MAT2203: Abstract Algebra

This course is a foundation course that introduces learners to the basic mathematical concepts. It covers the following topics: Theory of Groups; Permutation Groups; Normal Sub-groups and Homomorphisms; and Quotient Groups and Fundamental Theorems. 

Course Objectives
By the end of the course the student should be able to: 

• Analyze the basic principles of sets and binary operations including closure, commutative, associative, identity and inverse and apply such to characterize some algebraic structures as monoids, semi-groups and groups. 
• Define the following: a group, a subgroup, a mapping, an equivalence relation, order of a group and order of an element and apply such to characterize different types of groups including dihedral groups and permutation groups and prove various theorems involving group properties. 
• Construct direct product of two groups and give analysis of the result under group properties 
• State and prove the famous Lagrange’s theorem and apply it in analysis of various problems involving group divisors and index of a group. 
• Define a cyclic group, use it identify an Abelian group and prove various theorems involving properties of cyclic and Abelian. vi.

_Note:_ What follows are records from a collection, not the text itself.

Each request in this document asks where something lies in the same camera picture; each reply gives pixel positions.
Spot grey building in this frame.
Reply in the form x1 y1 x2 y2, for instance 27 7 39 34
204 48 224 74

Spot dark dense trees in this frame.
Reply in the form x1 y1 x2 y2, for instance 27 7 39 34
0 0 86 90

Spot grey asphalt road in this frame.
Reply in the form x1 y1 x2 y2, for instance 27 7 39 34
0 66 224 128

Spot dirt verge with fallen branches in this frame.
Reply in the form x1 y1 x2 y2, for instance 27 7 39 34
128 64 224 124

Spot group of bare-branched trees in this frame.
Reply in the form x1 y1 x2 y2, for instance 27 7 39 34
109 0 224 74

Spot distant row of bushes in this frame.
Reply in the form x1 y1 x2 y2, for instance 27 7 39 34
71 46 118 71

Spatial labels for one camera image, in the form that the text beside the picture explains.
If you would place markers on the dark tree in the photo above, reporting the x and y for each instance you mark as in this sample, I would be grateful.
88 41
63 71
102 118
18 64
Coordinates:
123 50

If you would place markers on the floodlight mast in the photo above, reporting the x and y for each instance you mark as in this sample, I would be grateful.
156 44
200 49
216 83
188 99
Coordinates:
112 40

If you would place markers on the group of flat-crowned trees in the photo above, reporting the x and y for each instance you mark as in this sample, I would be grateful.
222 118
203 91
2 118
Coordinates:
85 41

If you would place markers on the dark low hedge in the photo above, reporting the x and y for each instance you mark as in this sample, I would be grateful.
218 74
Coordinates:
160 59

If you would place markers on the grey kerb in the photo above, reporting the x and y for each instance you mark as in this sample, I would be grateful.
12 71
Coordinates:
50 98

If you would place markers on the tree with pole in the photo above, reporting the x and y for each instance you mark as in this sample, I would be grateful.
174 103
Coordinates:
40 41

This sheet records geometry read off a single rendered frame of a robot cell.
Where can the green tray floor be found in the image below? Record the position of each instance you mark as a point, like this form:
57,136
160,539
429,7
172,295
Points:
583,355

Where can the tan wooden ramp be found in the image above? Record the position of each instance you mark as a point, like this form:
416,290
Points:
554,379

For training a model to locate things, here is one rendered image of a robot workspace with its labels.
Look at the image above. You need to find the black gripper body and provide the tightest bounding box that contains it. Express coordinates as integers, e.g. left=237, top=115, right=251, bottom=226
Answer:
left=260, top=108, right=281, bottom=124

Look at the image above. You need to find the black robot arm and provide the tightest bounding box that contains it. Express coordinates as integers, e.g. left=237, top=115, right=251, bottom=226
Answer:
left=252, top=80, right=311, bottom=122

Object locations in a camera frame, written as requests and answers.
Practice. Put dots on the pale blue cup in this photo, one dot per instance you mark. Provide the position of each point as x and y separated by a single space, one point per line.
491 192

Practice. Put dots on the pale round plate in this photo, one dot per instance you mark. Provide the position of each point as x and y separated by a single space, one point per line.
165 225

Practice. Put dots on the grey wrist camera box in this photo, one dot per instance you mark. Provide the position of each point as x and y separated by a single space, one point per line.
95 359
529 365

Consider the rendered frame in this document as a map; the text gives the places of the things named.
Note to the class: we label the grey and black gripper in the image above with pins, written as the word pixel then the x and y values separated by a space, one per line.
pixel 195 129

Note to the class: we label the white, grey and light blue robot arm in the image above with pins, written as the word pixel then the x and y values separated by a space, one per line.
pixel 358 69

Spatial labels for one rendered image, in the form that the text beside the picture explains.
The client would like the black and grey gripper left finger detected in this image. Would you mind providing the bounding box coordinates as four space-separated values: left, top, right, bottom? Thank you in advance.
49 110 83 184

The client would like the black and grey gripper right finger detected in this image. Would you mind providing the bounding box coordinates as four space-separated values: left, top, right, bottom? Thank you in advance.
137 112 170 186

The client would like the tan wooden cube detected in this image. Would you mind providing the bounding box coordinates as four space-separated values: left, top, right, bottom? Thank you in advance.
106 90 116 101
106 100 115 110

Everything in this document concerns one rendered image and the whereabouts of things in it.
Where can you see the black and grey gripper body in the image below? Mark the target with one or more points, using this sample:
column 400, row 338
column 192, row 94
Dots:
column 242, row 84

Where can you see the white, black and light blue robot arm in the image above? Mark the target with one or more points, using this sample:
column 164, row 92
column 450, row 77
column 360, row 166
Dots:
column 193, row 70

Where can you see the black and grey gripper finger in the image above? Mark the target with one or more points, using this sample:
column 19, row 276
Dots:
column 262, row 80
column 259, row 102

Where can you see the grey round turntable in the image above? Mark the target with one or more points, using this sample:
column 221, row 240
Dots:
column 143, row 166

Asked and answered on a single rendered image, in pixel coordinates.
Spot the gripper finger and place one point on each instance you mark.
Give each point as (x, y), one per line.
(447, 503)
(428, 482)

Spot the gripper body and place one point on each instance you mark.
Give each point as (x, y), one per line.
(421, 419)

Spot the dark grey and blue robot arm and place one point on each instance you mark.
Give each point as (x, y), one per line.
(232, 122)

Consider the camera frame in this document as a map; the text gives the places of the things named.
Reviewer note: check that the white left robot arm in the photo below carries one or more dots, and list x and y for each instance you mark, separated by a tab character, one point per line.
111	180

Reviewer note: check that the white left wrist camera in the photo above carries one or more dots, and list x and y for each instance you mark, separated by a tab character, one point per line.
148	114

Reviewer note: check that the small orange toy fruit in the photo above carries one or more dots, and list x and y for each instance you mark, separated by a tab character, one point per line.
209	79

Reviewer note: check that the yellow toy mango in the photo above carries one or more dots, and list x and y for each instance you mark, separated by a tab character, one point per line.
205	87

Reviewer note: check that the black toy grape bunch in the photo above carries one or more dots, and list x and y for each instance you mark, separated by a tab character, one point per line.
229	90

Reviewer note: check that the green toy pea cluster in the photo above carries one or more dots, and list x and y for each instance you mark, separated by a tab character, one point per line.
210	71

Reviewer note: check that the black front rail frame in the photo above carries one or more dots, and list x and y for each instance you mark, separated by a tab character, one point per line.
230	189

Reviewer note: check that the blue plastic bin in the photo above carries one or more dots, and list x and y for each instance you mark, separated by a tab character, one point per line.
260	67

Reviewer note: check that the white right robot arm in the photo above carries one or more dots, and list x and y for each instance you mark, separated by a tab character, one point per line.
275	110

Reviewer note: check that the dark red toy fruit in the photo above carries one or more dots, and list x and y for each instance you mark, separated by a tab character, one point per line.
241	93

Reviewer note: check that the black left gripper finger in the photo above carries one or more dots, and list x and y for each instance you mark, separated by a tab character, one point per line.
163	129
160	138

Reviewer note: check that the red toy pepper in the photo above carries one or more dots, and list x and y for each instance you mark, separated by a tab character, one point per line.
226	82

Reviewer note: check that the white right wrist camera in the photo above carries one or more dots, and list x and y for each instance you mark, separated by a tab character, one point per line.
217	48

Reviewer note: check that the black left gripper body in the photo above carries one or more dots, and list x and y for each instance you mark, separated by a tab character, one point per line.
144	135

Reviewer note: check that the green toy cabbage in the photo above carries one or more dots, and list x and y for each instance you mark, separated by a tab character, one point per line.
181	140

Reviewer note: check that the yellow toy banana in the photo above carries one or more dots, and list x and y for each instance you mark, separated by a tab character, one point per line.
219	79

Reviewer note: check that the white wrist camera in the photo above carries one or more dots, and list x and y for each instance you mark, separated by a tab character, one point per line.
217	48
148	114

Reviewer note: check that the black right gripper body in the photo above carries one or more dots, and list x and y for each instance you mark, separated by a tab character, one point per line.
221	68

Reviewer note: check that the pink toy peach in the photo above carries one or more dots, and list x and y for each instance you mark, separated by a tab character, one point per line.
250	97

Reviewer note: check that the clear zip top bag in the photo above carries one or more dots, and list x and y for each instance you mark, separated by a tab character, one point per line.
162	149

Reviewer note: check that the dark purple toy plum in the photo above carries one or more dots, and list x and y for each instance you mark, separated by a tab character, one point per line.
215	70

State and prove various theorems involving conjugacy, centralizer, the center, normalizers, and normal subgroups.   
• State the properties of Isomorphism and homomorphism prove the homomorphism theorems and work with them in quotient groups.  
• State and prove the fundamental theorem of finite Abelian groups, and Sylow’s theorems 

Define simple and soluble groups and solve various problem.  
 
Expected Learning Outcome
This course unit is meant: 

• To discuss the basic competence in the concepts, principle, and procedures necessary to develop the learners’ habit of critical thinking and logical reasoning in pure Mathematics.              
• To encourage orderliness, speed and accuracy in the presentation of mathematics. 
• To help learners acquire the skills of expression in proper mathematical language and using mathematical symbols correctly. 
• To provide instruction that contributes to the learners’ abilities to think critically and solve real life problems, to reason mathematically and apply computational skills. 
• To build a strong foundation in calculus as preparation for subsequent courses in mathematics and other sciences. 
• Lay a foundation for postgraduate study in pure Mathematics.